- [YOUR GOAL]:
From the entries below, reproduce exactly the line containing "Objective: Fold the", the line containing "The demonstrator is", and every line in between, with nothing added.

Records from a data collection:
◇ ◇ ◇
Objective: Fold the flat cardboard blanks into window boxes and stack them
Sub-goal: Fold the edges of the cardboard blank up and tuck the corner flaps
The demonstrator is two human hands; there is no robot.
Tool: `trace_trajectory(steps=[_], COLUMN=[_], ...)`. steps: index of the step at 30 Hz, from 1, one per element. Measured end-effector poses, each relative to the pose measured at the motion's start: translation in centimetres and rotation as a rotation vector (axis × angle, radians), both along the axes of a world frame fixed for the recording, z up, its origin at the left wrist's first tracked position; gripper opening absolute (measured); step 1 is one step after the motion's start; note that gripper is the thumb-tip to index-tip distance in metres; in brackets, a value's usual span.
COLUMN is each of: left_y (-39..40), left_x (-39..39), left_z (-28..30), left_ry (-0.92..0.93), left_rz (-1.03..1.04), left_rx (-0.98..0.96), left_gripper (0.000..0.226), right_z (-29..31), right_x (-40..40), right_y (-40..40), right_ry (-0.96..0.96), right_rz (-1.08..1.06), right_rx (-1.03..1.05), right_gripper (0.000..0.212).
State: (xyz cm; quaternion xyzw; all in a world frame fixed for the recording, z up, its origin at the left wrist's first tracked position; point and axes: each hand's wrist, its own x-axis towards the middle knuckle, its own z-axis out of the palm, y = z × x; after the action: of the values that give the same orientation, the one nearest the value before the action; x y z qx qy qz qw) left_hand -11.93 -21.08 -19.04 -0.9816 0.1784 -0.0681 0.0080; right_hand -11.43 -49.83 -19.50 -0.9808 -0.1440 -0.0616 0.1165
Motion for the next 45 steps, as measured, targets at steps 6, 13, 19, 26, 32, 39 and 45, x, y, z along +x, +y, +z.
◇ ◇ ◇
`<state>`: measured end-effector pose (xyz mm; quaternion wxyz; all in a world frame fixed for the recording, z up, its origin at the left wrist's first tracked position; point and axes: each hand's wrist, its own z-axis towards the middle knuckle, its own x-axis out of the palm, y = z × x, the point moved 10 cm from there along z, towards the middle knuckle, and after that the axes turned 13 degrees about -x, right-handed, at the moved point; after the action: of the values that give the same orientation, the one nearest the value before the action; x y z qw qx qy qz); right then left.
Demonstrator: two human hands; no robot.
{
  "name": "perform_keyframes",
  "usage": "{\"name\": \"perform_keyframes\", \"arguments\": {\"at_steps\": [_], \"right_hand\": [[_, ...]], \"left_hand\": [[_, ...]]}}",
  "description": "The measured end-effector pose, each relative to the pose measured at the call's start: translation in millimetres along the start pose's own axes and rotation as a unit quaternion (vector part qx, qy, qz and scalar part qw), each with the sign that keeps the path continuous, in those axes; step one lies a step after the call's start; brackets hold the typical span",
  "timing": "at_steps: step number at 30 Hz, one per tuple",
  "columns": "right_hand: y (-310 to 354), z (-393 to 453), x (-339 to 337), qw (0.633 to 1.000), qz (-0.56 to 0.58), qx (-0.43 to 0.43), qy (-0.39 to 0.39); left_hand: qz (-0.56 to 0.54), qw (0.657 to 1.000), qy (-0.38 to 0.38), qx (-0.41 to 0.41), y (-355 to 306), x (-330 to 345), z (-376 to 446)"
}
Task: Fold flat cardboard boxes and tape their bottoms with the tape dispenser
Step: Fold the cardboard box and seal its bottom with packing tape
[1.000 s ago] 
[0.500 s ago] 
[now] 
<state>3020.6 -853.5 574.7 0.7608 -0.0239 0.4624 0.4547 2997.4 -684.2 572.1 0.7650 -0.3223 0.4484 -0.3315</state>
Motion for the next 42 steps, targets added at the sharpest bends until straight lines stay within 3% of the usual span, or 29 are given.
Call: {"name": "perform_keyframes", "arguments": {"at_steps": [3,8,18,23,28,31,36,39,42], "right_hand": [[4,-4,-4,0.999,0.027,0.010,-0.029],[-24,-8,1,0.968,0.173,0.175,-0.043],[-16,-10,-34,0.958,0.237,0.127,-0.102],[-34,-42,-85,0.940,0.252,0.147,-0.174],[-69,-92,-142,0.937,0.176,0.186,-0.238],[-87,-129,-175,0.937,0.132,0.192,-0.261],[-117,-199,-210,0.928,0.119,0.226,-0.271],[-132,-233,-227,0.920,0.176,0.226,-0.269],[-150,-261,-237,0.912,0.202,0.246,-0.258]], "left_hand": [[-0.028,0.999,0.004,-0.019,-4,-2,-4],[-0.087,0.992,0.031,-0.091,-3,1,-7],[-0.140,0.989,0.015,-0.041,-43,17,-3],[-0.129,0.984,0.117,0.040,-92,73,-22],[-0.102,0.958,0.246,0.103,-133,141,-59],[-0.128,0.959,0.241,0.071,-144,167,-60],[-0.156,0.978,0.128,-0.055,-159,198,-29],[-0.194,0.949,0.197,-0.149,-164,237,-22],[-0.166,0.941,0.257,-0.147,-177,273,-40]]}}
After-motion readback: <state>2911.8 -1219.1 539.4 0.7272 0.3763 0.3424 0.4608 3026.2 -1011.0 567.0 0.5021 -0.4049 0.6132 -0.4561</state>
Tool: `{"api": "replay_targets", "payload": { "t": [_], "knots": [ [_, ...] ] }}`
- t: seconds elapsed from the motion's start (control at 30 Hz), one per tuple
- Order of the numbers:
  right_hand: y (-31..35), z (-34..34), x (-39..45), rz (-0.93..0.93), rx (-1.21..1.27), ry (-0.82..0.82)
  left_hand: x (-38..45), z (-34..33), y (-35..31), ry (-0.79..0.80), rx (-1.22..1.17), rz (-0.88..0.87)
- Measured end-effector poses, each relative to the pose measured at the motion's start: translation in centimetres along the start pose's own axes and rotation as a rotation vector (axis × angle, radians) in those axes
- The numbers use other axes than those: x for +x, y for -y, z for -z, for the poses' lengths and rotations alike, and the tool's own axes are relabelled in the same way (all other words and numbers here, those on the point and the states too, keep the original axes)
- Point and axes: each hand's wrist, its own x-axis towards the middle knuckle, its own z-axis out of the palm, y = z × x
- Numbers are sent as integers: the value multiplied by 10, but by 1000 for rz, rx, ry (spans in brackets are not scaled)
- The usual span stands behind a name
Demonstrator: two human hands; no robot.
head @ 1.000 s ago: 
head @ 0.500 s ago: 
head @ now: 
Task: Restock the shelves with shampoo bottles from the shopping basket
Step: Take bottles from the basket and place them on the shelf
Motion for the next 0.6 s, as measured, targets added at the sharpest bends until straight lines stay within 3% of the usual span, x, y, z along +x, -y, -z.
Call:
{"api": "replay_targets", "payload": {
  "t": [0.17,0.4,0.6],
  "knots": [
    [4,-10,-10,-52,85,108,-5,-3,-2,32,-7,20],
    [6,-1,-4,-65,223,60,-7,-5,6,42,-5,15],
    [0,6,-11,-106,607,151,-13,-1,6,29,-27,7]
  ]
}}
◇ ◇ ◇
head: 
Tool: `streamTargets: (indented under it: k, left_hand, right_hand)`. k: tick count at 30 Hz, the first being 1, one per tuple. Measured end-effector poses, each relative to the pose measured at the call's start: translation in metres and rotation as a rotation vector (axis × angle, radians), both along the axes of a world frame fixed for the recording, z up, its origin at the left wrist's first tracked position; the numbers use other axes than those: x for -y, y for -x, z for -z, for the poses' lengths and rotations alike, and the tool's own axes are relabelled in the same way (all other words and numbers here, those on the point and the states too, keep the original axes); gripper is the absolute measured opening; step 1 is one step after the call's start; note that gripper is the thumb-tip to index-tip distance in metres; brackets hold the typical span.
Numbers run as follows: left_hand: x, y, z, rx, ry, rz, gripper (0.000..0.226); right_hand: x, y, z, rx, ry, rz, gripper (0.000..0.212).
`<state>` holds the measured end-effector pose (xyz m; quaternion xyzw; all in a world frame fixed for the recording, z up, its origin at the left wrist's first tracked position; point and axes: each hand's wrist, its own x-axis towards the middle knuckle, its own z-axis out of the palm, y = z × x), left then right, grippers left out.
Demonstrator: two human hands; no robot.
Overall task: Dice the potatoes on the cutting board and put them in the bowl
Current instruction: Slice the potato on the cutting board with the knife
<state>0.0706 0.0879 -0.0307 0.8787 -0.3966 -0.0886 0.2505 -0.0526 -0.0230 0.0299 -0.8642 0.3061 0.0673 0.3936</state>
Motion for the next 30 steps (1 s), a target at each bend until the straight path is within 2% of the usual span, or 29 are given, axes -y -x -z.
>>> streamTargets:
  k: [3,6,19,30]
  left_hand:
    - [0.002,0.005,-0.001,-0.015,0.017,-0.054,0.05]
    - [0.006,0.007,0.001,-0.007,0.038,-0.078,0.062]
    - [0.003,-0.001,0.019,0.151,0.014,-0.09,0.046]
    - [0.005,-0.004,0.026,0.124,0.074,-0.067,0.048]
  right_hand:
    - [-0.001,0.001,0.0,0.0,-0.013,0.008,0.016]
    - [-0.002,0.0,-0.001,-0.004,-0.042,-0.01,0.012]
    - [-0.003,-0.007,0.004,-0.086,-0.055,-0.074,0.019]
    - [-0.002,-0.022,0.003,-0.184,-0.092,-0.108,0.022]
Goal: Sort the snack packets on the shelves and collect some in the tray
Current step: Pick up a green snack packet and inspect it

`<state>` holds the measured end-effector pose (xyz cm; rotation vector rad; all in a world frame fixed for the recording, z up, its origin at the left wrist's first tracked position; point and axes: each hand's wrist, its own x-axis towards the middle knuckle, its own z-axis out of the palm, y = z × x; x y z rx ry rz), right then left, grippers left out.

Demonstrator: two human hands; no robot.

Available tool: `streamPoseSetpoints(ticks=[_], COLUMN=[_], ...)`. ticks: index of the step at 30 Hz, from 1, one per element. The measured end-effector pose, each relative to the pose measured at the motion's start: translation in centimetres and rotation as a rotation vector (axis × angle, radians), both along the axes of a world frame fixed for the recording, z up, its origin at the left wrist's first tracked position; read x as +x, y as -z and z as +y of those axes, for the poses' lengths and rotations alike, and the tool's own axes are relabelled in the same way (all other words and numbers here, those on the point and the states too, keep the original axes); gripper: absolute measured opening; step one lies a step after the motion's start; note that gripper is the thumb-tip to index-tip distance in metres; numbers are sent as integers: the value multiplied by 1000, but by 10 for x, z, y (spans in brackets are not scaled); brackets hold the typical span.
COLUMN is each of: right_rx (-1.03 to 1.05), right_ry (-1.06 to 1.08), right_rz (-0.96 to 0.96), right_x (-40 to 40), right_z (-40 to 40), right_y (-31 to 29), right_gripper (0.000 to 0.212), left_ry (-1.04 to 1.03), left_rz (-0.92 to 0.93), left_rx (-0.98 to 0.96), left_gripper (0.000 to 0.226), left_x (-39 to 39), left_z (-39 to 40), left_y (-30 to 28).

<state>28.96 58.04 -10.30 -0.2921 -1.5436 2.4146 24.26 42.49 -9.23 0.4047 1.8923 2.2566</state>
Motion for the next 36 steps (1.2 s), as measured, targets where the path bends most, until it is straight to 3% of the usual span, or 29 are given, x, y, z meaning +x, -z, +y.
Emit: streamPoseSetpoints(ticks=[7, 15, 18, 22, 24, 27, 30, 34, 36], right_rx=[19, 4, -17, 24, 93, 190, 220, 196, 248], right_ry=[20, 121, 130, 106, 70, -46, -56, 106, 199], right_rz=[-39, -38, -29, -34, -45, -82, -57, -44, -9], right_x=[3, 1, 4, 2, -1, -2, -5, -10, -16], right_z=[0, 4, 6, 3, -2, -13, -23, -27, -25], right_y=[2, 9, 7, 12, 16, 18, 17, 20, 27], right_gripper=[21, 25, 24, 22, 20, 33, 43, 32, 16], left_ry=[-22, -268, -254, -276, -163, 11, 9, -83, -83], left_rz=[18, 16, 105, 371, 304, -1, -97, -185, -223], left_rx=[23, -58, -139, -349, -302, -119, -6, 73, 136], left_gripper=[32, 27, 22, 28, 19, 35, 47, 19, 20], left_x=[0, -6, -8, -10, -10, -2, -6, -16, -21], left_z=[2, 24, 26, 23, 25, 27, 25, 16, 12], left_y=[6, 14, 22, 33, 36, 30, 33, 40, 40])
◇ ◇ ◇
- [RESULT BELOW]:
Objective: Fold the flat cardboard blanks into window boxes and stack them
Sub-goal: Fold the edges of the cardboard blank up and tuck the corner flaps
The demonstrator is two human hands; there is no robot.

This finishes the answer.